You implement a function (like ClassifyFn) that decides:

  • Should this packet be blocked, allowed, modified, or ignored?
  • You can create your own callouts in a driver. Windows also has built-in ones.

Example use:

Your ClassifyFn might check if a packet contains bad content, and then block it.

Callout = “code”

Filter = "rule"

+------------------------------------------------+
|                Application Layer               |
+------------------------------------------------+
        |
        v
+------------------------------------------------+
|                WFP Filtering Engine            |
+------------------------------------------------+
        |
        |   (Filter conditions & actions)
        v
+-------------------+       +-------------------+
|   Filter Object   | --->  |   Callout Object   |
| (matches packets) |       | (custom logic)     |
+-------------------+       +-------------------+
        |                        ^
        v                        |
  [Permitted/Blocked]       +-------------------+
  [Modified Packet]         |  Callout Functions|
                            |  - classifyFn     |
                            |  - notifyFn       |
                            |  - flowDeleteFn   |
                            +-------------------+
                                  |
                                  v
                             [Packet processed
                              by callout logic]
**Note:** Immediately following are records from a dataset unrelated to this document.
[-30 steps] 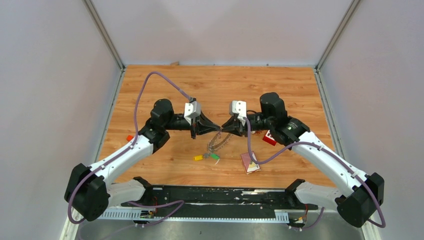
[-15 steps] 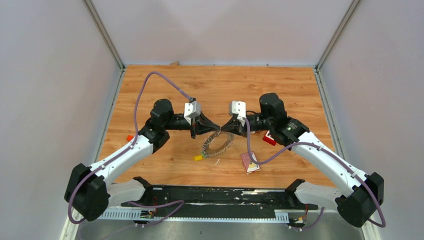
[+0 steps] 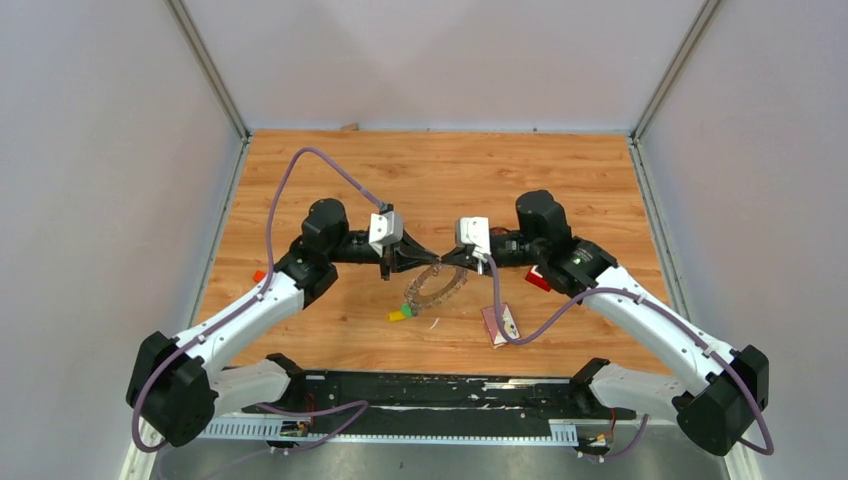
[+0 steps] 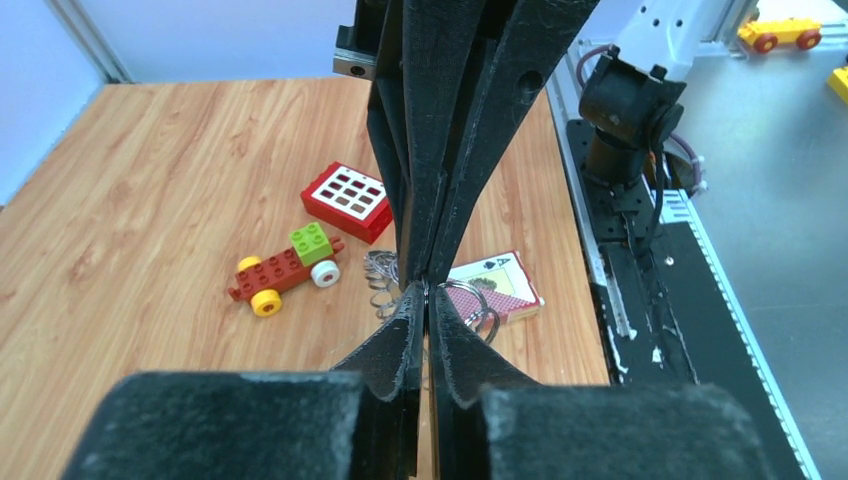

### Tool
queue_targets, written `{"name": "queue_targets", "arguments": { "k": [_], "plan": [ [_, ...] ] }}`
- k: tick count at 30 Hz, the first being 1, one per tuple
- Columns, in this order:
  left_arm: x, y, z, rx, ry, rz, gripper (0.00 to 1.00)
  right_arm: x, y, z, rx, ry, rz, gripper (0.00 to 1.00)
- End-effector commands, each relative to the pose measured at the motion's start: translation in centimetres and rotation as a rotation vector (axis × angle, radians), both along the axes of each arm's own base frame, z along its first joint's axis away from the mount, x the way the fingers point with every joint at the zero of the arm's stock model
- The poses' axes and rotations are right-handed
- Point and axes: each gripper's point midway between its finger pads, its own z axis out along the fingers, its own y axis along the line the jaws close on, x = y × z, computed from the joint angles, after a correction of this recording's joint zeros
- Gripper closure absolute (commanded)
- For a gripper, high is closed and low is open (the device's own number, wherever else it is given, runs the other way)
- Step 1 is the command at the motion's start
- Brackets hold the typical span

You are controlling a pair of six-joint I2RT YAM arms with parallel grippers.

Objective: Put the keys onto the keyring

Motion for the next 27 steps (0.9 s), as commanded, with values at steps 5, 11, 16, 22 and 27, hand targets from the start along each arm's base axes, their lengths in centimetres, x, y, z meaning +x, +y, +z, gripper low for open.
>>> {"name": "queue_targets", "arguments": {
  "k": [5,11,16,22,27],
  "plan": [
    [-1.1,1.5,1.4,0.118,-0.241,-0.063,0.68,-1.1,-0.7,-0.5,-0.03,-0.058,0.076,1.0],
    [-0.6,1.5,0.9,0.169,-0.276,-0.08,0.55,-1.6,-0.6,-0.5,-0.026,-0.049,0.103,1.0],
    [-0.2,1.0,-0.2,0.173,-0.206,-0.09,0.54,-1.5,-0.6,-0.3,-0.017,-0.053,0.09,1.0],
    [0.2,0.1,0.0,0.104,-0.119,-0.049,0.53,-1.1,-0.5,-0.3,-0.011,-0.038,0.066,1.0],
    [-0.1,-0.4,-0.8,0.099,-0.094,-0.055,0.54,-0.9,-0.4,-0.2,-0.008,-0.031,0.053,1.0]
  ]
}}
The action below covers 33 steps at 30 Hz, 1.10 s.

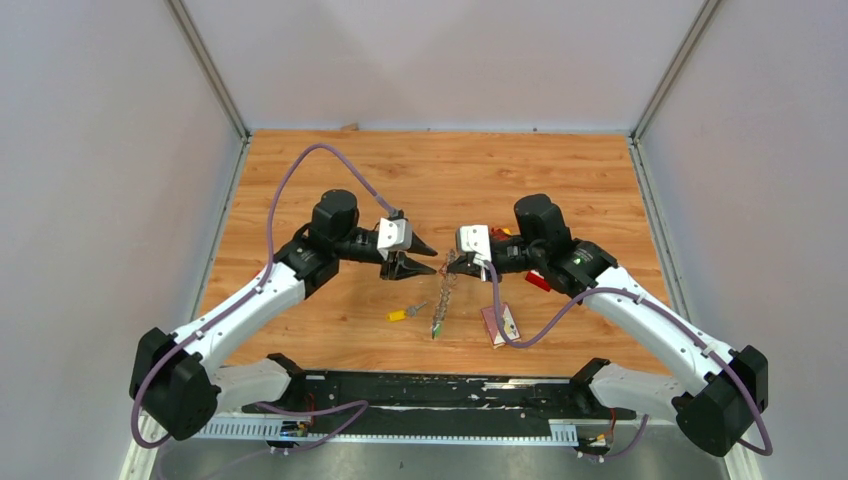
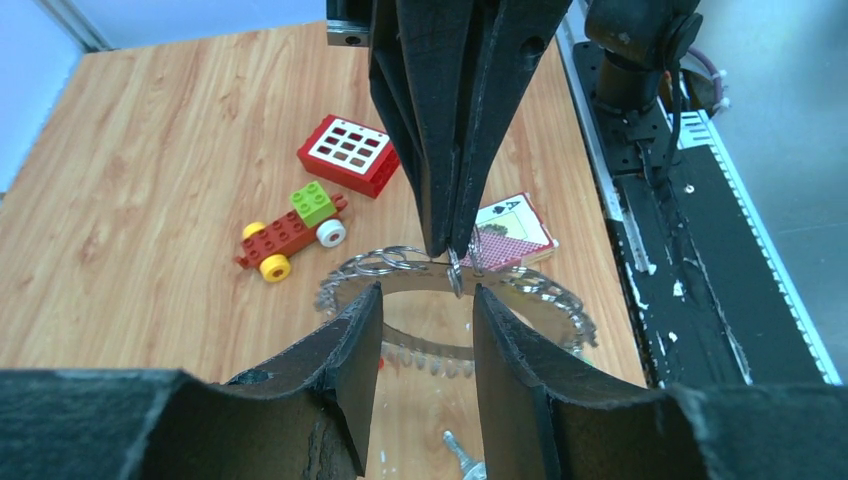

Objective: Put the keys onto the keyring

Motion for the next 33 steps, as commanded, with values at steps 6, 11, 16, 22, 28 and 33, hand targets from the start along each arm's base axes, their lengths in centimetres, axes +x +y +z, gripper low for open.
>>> {"name": "queue_targets", "arguments": {
  "k": [6,11,16,22,28,33],
  "plan": [
    [-0.2,-1.4,0.4,-0.052,0.019,-0.009,0.58,0.5,0.6,2.2,0.071,-0.039,-0.006,1.0],
    [-0.1,-1.5,0.1,-0.046,0.014,-0.001,0.62,0.6,0.7,2.2,0.072,-0.032,-0.013,1.0],
    [0.3,-1.7,-0.2,-0.036,0.017,0.011,0.69,0.6,0.7,2.2,0.073,-0.031,-0.015,1.0],
    [0.4,-1.9,0.0,-0.036,0.018,0.011,0.8,0.6,0.7,2.0,0.07,-0.03,-0.012,1.0],
    [0.1,-1.6,0.4,-0.035,-0.001,0.005,0.79,0.7,0.6,1.9,0.064,-0.036,-0.013,1.0],
    [0.0,-1.3,1.0,-0.038,-0.043,0.009,0.69,0.7,0.5,1.8,0.062,-0.041,-0.014,1.0]
  ]
}}
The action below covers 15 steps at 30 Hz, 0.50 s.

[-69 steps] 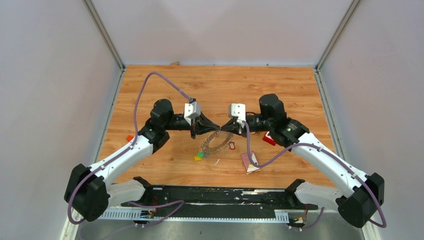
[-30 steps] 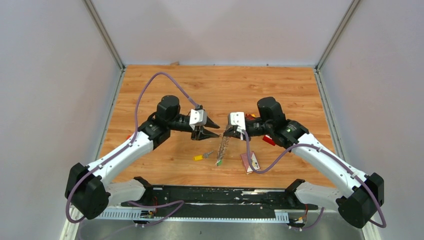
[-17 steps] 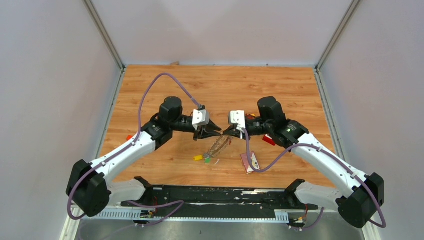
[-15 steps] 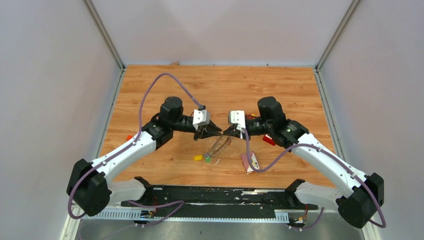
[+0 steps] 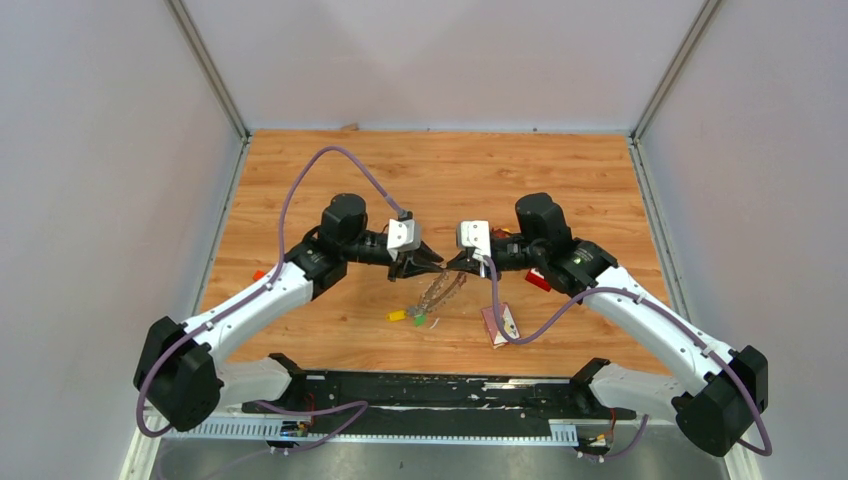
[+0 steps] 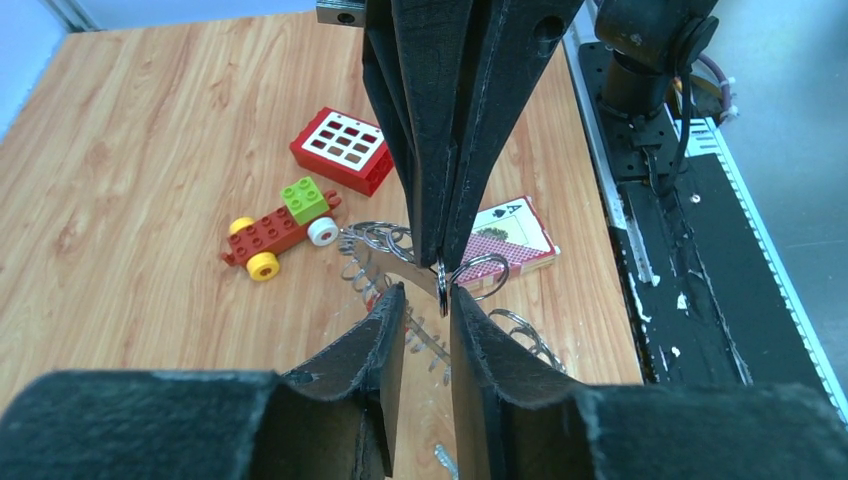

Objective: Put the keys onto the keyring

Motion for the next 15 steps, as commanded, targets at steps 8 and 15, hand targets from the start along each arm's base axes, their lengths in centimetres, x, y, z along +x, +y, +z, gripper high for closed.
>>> {"name": "queue_targets", "arguments": {
  "k": [8,15],
  "plan": [
    [-0.1,0.12,2.74,-0.028,-0.099,-0.009,0.79,0.1,0.5,1.53,0.049,-0.055,0.027,1.0],
    [0.65,-0.36,2.77,-0.034,-0.08,0.007,0.79,-0.29,0.6,1.53,0.053,-0.043,0.048,1.0]
  ]
}}
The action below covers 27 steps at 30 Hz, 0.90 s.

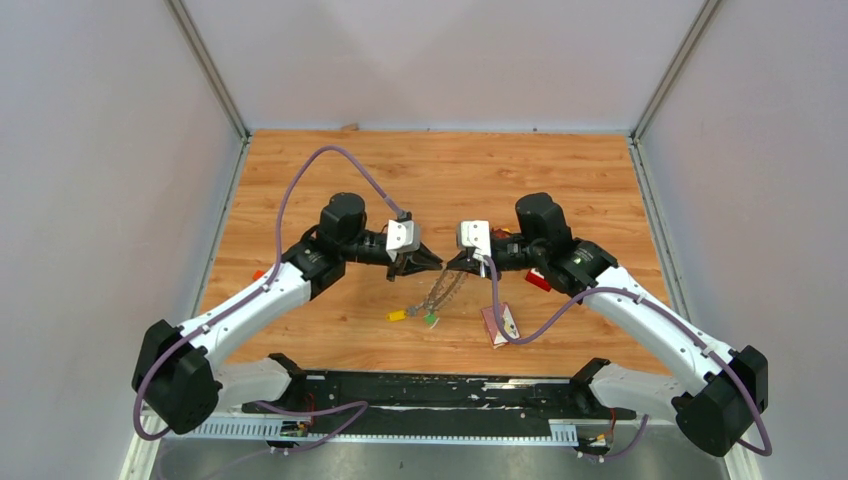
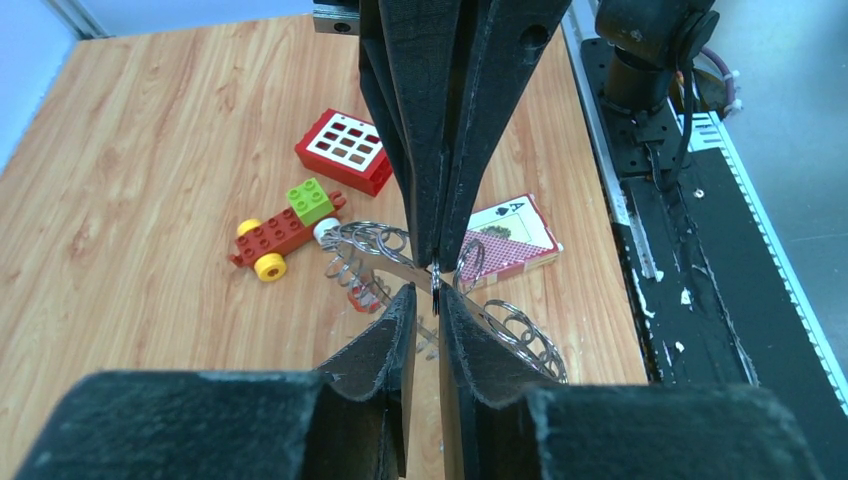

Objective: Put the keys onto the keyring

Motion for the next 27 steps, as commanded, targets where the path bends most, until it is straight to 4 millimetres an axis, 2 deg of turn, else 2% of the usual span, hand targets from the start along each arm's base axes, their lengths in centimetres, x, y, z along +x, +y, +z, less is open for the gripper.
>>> {"name": "queue_targets", "arguments": {
  "k": [1,8,13,17,24,27],
  "plan": [
    [1.0,-0.7,2.4,-0.042,-0.048,0.009,0.8,-0.4,0.6,1.6,0.055,-0.042,0.051,1.0],
    [1.4,-1.2,2.3,-0.044,-0.022,0.01,0.81,-0.5,0.7,1.5,0.057,-0.035,0.057,1.0],
    [1.2,-1.2,2.0,-0.04,-0.016,-0.005,0.89,-0.4,0.6,1.5,0.055,-0.039,0.053,1.0],
    [0.4,-1.2,1.9,-0.045,-0.016,-0.046,1.0,-0.1,0.6,1.4,0.05,-0.041,0.04,1.0],
    [-0.3,-0.8,2.2,-0.057,-0.034,-0.058,1.0,0.5,0.6,1.2,0.041,-0.039,0.005,1.0],
    [-0.2,-0.3,2.7,-0.064,-0.068,-0.025,1.0,0.6,0.4,1.2,0.039,-0.041,-0.006,0.87]
  ]
}}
Relationship between layer and callout

[Layer]  <— fixed position in packet path
   ^
   |
[Filter] — tells WFP what to do at that layer
   |
   +-- (simple action: permit/block)
   |
   +-- (complex action: invoke Callout)
                   |
                   v
             [Callout function code]

The Filtering Engine

The Filtering Engine is part of Windows that evaluates all the filters and decides:

  • Should it call a driver?
  • What priority does each rule have?
  • What action does the system?

It lives in kernel-mode and works 24/7.

Think of it as:

A smart traffic cop reading your filter signs and deciding who to stop.
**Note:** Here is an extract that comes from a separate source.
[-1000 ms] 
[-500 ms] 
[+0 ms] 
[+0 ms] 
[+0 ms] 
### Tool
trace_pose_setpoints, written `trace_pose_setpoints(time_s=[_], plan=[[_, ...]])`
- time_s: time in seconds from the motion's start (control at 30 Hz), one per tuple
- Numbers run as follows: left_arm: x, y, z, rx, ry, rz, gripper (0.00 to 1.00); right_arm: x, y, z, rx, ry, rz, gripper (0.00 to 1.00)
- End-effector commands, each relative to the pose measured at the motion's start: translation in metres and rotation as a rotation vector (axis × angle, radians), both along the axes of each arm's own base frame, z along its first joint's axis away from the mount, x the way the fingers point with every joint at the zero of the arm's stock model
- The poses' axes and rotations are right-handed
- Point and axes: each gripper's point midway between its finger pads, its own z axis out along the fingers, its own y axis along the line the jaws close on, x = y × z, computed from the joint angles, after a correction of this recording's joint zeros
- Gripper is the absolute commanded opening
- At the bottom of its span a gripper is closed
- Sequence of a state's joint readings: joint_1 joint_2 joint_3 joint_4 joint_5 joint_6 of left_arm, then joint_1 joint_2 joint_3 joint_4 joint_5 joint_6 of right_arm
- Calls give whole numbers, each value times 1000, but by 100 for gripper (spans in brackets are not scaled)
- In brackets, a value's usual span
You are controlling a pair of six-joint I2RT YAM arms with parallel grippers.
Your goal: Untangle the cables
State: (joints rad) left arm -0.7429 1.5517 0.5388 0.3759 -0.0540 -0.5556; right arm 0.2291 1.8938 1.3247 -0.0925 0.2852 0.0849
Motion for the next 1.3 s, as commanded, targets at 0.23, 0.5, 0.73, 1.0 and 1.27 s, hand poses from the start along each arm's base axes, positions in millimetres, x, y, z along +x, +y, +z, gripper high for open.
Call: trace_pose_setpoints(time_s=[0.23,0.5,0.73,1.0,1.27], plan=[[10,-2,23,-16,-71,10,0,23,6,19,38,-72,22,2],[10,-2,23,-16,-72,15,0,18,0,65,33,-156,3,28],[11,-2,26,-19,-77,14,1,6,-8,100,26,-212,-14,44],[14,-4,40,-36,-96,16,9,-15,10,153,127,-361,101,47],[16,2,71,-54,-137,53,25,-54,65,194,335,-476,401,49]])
The Base Filtering Engine (BFE)

A user-mode service that helps manage:

  • Filters
  • Callouts
  • Sublayers

It is the central coordinator of all WFP operations. It runs as a Windows service (BFE), Uses Remote Procedure Calls (RPC) for user-mode communication.

If BFE is stopped, network traffic may fail completely.

Sublayers

Filters are grouped into sublayers.

Why?

  • To organize them
  • To assign priorities within a group
  • To manage them more easily

Each sublayer can contain many filters.

Sublayers are like folders. Filters are like documents inside.

Contexts & Metadata

When a packet hits your callout, WFP gives you extra info called metadata.

You can access:

  • Source & destination IP addresses
  • Ports
  • App path (e.g., chrome.exe)
  • User SID
  • Timestamps
  • Interface info

You can also flow context if you want to remember something between packets in a connection.

Injection

WFP also lets you:

  • Modify a packet and send it forward
  • Drop it entirely
  • Clone a packet and send a copy somewhere else
  • Create your own packet from scratch and inject it

This is done using APIs like:

  • FwpsInjectNetworkSend*
  • FwpsInjectTransportSend*

Be careful: Injection done wrong can crash the system.

ClassifyFn, NotifyFn, FlowDeleteFn

When you write a WFP driver, your core functions are:

FunctionPurpose
ClassifyFnCalled when a packet matches your filter — this is where the logic happens
NotifyFnCalled when a filter is added or removed
FlowDeleteFnCalled when a network flow ends — for cleanup

1 Filtering Layers

WFP integrates deeply into the networking stack and offers hooks at multiple layers:

LayerExample
ALE (Application Layer Enforcement)Bind, Connect, Accept
Transport LayerTCP/UDP send/receive
Network LayerIP packet send/receive
Data-link Layer(NDIS filter drivers)

Each layer has filtering callouts you can register with.

2 Callouts

Callouts are custom functions (in drivers) that WFP calls when a packet reaches a filtering layer. You register these with the Base Filtering Engine (BFE).

Callouts are typically implemented in kernel-mode via a WFP callout driver.

3 Filtering Engine

The Base Filtering Engine (BFE) is a Windows service that manages filters and performs classification and enforcement based on filters and callouts.

You communicate with BFE from user-mode via the Fwpm API*.